TitleThree Figures in Red Shirts: Two Fronts, One Back
作家名ジョージ・シーガル George SEGAL
技法・素材エッチング、アクアチント、紙
制作年1975
寸法縦(cm)98.50
寸法横(cm)198.20
作品・作家解説ジョージ・シーガル
1975年 エッチング、アクアチント、紙 98.5×198.2cm

まるである瞬間が定着されたかのように、三人の人物の姿が画面に見えます。体に密着した赤いシャツは鮮烈な色彩によって見るものの目を強く捉え、ブルー・ジーンズはまるで本物なのではないかと疑いたくなるほどリアルに見えます。
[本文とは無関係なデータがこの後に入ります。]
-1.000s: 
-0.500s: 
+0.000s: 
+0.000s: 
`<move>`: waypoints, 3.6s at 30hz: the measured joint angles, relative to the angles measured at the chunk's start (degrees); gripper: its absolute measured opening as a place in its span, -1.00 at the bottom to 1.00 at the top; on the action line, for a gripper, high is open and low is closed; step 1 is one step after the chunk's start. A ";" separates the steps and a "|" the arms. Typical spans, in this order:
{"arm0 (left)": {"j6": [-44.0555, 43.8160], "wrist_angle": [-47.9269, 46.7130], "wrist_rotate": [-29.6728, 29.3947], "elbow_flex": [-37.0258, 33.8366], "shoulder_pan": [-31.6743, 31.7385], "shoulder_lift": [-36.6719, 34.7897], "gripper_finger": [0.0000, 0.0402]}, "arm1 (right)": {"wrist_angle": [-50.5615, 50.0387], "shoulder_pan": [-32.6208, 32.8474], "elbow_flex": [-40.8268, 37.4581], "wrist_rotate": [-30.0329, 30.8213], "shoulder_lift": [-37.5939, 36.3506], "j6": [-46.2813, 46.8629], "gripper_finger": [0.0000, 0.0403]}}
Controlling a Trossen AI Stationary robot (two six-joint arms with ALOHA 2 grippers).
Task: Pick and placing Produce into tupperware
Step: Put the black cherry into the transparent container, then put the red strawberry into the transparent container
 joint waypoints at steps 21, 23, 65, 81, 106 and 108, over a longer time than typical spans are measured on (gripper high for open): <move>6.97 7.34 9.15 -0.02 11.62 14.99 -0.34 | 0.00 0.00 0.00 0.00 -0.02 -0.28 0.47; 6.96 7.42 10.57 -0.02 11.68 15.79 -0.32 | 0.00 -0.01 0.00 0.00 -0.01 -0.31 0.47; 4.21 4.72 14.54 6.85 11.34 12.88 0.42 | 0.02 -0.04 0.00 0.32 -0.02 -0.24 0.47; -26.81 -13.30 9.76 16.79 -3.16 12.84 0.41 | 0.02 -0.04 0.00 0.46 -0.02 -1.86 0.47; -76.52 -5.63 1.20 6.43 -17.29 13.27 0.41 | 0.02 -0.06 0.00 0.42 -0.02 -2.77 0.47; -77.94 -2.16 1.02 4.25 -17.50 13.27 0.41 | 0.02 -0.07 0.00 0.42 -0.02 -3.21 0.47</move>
そして、強調される衣服の下に隠された生身の肉体。目に見える様子を写実的に描写した絵画でも、レンズを通して機械的に対象を捉えるカメラによっても感じさせることができないリアルな表現がなされています。これは、モデルの体を直接銅板に押しつけて制作することによって得られたものです。シーガルは、それまでタブーとされていた、人体から直接型取りした彫刻を発表しましたが、この版画作品では、こうした彫刻作品と共通するダイナミックで生々しい表現が特徴となっています。

ジョージ・シーガル 1924-2000
ニューヨーク大学に学ぶ。抽象表現主義の作家たちから直接影響を受ける。1953年当時新たな表現を試みていた美術家アラン・カプローと知り合い、行為による新たな芸術活動を模索する。58年頃から石膏(せっこう)を使った実験的な彫刻の制作を始める。60年代に入って人体から直接型取りした石膏像を発表し大きな注目を集めた。